Your task:
Report every line of the records that includes the word "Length".

Data:
+---+
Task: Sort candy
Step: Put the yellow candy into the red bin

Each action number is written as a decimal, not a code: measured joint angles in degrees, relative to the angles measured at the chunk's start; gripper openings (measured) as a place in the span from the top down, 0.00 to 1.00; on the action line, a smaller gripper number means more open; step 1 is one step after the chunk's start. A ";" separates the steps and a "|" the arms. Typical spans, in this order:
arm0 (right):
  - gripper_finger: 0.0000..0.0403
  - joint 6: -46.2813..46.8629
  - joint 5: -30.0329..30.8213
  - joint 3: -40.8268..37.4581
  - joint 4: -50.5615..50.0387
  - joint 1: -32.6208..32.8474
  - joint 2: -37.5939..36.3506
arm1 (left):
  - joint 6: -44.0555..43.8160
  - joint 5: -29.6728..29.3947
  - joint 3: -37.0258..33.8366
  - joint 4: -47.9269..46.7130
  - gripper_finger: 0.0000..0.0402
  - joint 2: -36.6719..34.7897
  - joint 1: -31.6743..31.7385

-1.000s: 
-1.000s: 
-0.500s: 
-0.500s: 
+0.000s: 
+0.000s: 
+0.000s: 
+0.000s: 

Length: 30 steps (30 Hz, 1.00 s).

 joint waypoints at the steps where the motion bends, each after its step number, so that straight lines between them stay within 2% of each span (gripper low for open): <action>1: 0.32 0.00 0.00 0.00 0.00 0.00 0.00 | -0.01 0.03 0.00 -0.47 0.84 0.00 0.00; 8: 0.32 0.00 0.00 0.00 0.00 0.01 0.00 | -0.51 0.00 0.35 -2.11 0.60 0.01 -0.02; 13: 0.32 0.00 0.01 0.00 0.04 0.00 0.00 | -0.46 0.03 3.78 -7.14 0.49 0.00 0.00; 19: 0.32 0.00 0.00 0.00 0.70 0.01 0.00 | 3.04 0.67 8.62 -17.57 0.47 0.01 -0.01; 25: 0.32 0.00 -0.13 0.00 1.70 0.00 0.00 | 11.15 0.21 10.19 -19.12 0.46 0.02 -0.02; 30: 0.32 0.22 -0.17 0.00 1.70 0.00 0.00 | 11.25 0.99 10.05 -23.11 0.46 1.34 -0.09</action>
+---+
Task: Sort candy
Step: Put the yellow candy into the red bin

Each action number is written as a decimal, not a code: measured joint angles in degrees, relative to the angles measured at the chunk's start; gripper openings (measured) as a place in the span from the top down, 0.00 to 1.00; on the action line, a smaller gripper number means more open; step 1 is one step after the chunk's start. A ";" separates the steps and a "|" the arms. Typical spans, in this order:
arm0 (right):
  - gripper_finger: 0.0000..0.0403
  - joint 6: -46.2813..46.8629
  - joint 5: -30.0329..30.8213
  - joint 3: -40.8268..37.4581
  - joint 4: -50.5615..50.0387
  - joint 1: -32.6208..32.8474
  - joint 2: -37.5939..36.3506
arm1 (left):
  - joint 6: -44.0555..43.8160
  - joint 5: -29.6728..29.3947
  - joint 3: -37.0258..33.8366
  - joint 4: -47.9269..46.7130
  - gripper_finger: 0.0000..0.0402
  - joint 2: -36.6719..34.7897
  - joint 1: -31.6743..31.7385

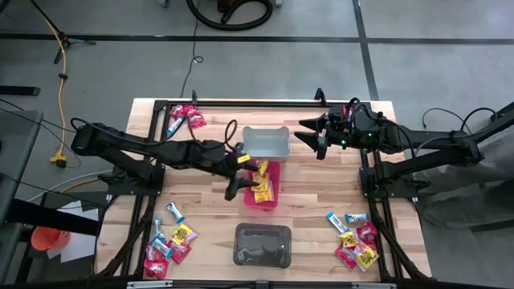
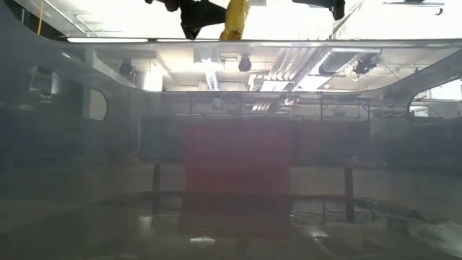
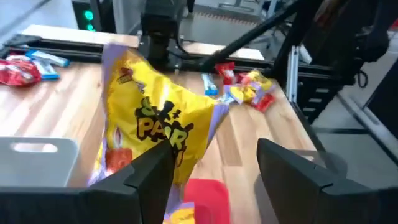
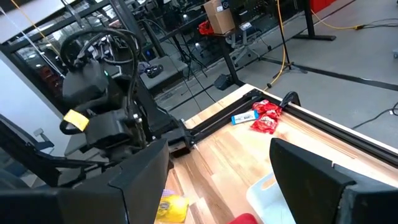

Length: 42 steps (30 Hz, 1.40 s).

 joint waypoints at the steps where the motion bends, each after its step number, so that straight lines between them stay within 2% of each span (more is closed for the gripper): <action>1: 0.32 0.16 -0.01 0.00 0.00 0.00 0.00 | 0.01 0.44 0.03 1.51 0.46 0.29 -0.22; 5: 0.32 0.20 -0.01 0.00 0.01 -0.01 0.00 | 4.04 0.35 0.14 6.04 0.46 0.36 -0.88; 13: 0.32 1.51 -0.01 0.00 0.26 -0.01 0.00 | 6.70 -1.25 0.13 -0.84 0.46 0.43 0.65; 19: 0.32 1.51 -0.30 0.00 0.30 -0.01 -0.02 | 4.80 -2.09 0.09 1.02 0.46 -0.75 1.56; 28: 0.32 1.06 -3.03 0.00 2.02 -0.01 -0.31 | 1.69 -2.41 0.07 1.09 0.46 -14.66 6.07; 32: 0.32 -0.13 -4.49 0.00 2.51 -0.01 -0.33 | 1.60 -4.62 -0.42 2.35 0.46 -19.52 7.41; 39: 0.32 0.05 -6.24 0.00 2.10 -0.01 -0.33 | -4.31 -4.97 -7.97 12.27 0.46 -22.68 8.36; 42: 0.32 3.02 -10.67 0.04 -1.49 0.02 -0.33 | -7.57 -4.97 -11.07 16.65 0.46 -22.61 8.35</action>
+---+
Exercise response:
Length: 30 steps (30 Hz, 1.00 s).
Length: 42 steps (30 Hz, 1.40 s).

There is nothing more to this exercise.